Sitting behavior (hours) was measured using the Workforce Sitting Questionnaire (Chau, van der Ploeg, Dunn, Kurko, & Bauman, 2011). The items addressed the duration of sitting in transport, for work, while using a computer and during leisure activities on both a work and nonwork day. Time spent sitting in each domain was truncated to a maximum of 12 hours a day and the total time spent sitting on a typical work or nonwork day was truncated to 16 hours a day, to exclude time spent sleeping. Participants not in paid employment or who had not worked in the past 7 days reported their sitting time on a “typical day.” Participants who had worked in the past 7 days in paid employment reported their sitting time for both a typical work and nonwork day and their daily sitting time was calculated by averaging across the work and nonwork days.
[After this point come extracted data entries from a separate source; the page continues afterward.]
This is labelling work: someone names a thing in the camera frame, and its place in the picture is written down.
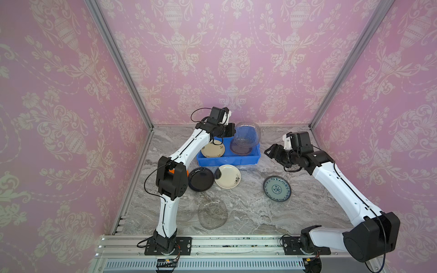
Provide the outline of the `brownish glass plate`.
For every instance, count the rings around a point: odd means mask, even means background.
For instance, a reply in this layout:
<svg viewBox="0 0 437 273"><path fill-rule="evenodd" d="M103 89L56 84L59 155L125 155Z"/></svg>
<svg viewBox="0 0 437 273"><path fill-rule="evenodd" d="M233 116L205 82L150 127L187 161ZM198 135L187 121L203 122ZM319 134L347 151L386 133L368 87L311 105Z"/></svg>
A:
<svg viewBox="0 0 437 273"><path fill-rule="evenodd" d="M251 147L242 147L237 145L234 141L230 144L230 149L234 154L240 155L240 156L246 156L249 155L252 152Z"/></svg>

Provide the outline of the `cream plate with characters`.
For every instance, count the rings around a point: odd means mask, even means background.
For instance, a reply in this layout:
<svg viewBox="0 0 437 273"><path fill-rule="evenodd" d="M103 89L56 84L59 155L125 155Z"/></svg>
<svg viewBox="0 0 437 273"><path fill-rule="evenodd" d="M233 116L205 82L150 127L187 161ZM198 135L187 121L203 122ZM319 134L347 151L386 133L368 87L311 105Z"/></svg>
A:
<svg viewBox="0 0 437 273"><path fill-rule="evenodd" d="M205 158L219 158L225 153L225 145L222 141L215 139L201 149L201 154Z"/></svg>

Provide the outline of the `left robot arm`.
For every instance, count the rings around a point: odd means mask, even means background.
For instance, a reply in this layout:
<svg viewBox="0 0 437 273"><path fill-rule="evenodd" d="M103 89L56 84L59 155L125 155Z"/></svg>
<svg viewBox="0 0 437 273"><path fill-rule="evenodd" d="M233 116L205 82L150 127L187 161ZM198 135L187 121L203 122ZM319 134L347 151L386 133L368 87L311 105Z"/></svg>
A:
<svg viewBox="0 0 437 273"><path fill-rule="evenodd" d="M176 217L180 198L188 188L188 167L201 149L215 138L234 136L235 124L230 123L232 112L228 108L212 107L209 116L196 123L195 129L187 141L168 157L158 160L156 185L158 193L153 196L160 198L159 220L153 235L140 243L139 248L145 249L145 255L178 255L181 252L177 245Z"/></svg>

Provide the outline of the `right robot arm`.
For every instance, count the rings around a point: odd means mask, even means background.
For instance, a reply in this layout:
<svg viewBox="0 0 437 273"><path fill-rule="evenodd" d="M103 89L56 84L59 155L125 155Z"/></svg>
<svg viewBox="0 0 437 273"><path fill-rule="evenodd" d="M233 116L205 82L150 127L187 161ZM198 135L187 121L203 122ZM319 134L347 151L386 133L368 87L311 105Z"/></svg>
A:
<svg viewBox="0 0 437 273"><path fill-rule="evenodd" d="M307 171L334 197L353 226L351 230L320 225L303 229L300 246L305 253L330 248L346 251L357 261L367 262L395 250L401 223L393 212L384 212L365 197L341 172L335 160L311 143L308 132L287 133L283 141L283 144L271 145L265 155L286 171L293 166Z"/></svg>

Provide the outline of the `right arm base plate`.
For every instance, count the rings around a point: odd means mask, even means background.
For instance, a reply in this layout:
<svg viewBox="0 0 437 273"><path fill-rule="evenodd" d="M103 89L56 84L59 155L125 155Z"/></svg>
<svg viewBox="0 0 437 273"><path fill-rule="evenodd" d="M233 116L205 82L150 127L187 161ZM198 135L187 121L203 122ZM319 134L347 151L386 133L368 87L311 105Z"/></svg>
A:
<svg viewBox="0 0 437 273"><path fill-rule="evenodd" d="M331 255L330 248L316 247L306 239L300 237L283 235L279 239L285 255Z"/></svg>

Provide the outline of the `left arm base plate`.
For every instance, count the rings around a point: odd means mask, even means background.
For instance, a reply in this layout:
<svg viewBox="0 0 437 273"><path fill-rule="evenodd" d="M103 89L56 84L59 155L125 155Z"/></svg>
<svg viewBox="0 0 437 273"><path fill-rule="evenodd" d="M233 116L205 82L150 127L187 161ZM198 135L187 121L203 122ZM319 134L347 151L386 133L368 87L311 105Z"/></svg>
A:
<svg viewBox="0 0 437 273"><path fill-rule="evenodd" d="M158 237L149 238L146 243L144 255L191 255L192 237L172 237L169 240Z"/></svg>

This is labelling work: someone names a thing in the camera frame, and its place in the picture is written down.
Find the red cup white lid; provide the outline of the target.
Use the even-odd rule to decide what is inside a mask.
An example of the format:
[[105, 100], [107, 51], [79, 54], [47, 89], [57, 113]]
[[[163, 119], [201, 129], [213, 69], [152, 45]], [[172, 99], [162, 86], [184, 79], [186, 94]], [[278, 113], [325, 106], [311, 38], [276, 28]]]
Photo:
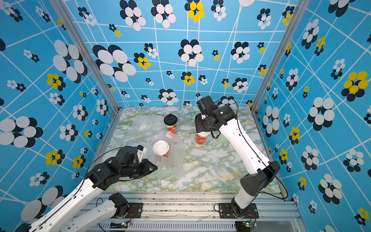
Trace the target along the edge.
[[168, 157], [170, 146], [166, 141], [159, 140], [153, 145], [153, 153], [157, 156]]

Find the translucent plastic carrier bag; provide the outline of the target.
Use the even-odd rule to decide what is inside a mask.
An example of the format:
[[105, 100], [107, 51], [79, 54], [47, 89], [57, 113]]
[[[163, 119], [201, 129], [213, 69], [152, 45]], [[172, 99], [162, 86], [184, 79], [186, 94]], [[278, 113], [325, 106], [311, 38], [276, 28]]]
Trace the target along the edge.
[[[153, 153], [153, 145], [155, 142], [163, 140], [170, 146], [168, 157], [157, 156]], [[150, 161], [153, 162], [158, 170], [155, 171], [155, 176], [164, 178], [171, 175], [174, 178], [182, 178], [185, 174], [183, 161], [186, 157], [186, 149], [183, 140], [178, 135], [173, 136], [157, 136], [150, 143]]]

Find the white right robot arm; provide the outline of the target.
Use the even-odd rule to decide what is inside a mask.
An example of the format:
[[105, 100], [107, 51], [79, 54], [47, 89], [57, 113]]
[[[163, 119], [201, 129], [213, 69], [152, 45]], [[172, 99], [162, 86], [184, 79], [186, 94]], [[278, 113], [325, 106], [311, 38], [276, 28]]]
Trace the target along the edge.
[[197, 101], [200, 113], [195, 116], [197, 133], [218, 131], [224, 135], [246, 167], [247, 175], [240, 179], [241, 189], [231, 201], [235, 217], [243, 218], [255, 212], [252, 202], [277, 176], [280, 165], [270, 161], [243, 130], [238, 114], [228, 105], [218, 106], [210, 96]]

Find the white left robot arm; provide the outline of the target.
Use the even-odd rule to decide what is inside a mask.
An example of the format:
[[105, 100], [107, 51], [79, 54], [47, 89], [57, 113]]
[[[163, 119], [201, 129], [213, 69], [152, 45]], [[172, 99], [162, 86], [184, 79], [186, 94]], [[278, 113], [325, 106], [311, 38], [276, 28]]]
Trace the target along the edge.
[[126, 198], [115, 193], [98, 207], [76, 217], [80, 210], [95, 197], [120, 181], [140, 179], [157, 170], [157, 166], [143, 158], [146, 148], [124, 146], [114, 157], [96, 164], [83, 181], [67, 196], [61, 195], [61, 187], [48, 190], [42, 199], [26, 206], [26, 213], [36, 213], [32, 224], [24, 223], [18, 232], [85, 232], [111, 217], [134, 217]]

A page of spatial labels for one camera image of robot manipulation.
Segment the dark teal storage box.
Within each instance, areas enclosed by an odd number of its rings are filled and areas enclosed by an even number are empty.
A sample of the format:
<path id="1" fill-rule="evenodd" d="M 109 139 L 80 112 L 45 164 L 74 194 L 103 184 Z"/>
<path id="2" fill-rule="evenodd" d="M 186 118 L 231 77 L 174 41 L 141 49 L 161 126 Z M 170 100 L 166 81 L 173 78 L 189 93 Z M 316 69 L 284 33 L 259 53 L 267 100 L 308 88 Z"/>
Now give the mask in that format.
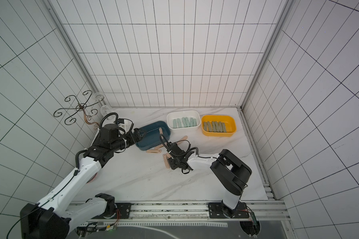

The Workforce Sitting Questionnaire has demonstrated adequate test–retest reliability (intraclass correlation coefficient = 0.63) and validity (r = .45; Chau et al., 2011). Time spent sitting was categorized as “≤8 hours sitting” and “>8 hours sitting,” with participants in the latter category considered at risk of developing a chronic disease (van der Ploeg, Chey, Korda, Banks, & Bauman, 2012).

Physical activity was measured using the Active Australia Survey (AAQ), which assesses the duration and frequency of participating in walking, moderate intensity activities, vigorous intensity activities, and gardening or yard work. Total physical activity was computed using the following formula: walk time + moderate activity time + (2 × vigorous activity time), which is based on the guidelines for analyzing and reporting AAQ items (Australian Institute of Health and Welfare, 2003). The AAQ has demonstrated good test–retest reliability (intraclass correlation coefficient = 0.64) and validity (r = .61; Fjeldsoe, Winkler, Marshall, Eakin, & Reeves, 2013). Participants were considered sufficiently active for health benefits if they had accumulated at least 150 minutes of total physical activity over 1 week, based on the National Physical Activity Guidelines for Australians (Australian Government, Department of Health, 2014).

Alcohol consumption was assessed using the Alcohol Use Disorders Identification Test, which is a valid and reliable three-item alcohol screen scored on a scale ranging from 0 to 12 (Bush, Kivlahan, McDonell, Fihn, & Bradley, 1998). A higher score indicates more hazardous alcohol consumption. Male participants were classified as potentially hazardous drinkers or having an active alcohol use disorder if they scored four points or more and female participants were classified as potentially hazardous drinkers or having an active alcohol use disorder if they scored three points or more, on the basis of the Alcohol Use Disorders Identification Test guidelines (Bush et al., 1998). Smoking status was assessed using a single item: “Are you presently a smoker (smoked at least one cigarette per day for the past month)?” (yes or no).

Health Status Variables

Global health status was assessed using a single item: “Would you say that in general your health is” (response options: excellent, very good, good, fair, or poor); and was recoded as good/excellent and fair/poor (Duncan, Kline, et al., 2014). Height and weight were self-reported and used to calculate body mass index (BMI), according to the following formula: kg/m2.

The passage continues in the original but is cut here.